_Dataset excerpt_

⟨

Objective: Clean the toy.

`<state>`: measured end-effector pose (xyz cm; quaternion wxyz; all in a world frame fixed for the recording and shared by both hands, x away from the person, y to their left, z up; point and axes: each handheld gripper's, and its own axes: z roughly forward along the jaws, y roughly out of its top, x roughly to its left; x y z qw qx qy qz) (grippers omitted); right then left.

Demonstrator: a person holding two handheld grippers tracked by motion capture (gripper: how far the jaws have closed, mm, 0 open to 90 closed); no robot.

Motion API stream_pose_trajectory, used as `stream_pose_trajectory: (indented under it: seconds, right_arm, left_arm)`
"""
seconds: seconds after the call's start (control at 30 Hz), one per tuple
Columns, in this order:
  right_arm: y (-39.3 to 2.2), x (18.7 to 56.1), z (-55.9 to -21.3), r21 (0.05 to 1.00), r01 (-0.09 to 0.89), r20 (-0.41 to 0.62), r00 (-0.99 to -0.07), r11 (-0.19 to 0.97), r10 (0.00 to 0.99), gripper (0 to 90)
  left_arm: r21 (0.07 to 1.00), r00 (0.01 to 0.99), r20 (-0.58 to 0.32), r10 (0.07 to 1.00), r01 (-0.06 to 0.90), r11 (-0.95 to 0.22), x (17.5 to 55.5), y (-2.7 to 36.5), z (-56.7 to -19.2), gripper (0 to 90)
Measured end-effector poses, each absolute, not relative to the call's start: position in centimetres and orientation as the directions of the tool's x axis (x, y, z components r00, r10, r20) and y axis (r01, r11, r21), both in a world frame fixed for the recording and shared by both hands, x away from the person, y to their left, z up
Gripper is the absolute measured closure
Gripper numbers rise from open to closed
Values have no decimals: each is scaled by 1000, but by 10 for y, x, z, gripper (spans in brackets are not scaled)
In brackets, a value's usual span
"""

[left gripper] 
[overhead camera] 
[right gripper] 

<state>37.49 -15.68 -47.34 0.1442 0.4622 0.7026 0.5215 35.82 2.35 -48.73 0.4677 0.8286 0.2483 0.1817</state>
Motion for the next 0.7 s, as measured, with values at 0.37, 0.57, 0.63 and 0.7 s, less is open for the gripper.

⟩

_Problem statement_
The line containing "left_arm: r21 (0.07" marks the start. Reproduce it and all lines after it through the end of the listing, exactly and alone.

_Answer to the exercise_
  left_arm: r21 (0.07 to 1.00), r00 (0.01 to 0.99), r20 (-0.58 to 0.32), r10 (0.07 to 1.00), r01 (-0.06 to 0.90), r11 (-0.95 to 0.22), x (17.5 to 55.5), y (-2.7 to 36.5), z (-56.7 to -19.2), gripper (0 to 90)
Measured end-effector poses, each absolute, not relative to the call's start: position in centimetres and orientation as the directions of the tool's x axis (x, y, z components r00, r10, r20) and y axis (r01, r11, r21), both in a world frame fixed for the recording and shared by both hands, x away from the person, y to their left, z up
Gripper is the absolute measured closure
Gripper numbers rise from open to closed
Values have no decimals: each is scaled by 1000, but by 10 for y, x, z, gripper (spans in brackets are not scaled)
In brackets, a value's usual span
"""

[left gripper] 
[overhead camera] 
[right gripper] 

<state>37.49 -15.68 -47.34 0.1442 0.4622 0.7026 0.5215 35.82 2.35 -48.73 0.4677 0.8286 0.2483 0.1817</state>
Motion for the next 0.7 s, as measured, with values at 0.37, 0.57, 0.63 and 0.7 s, less is open for the gripper.

The output is finished and nothing more is needed.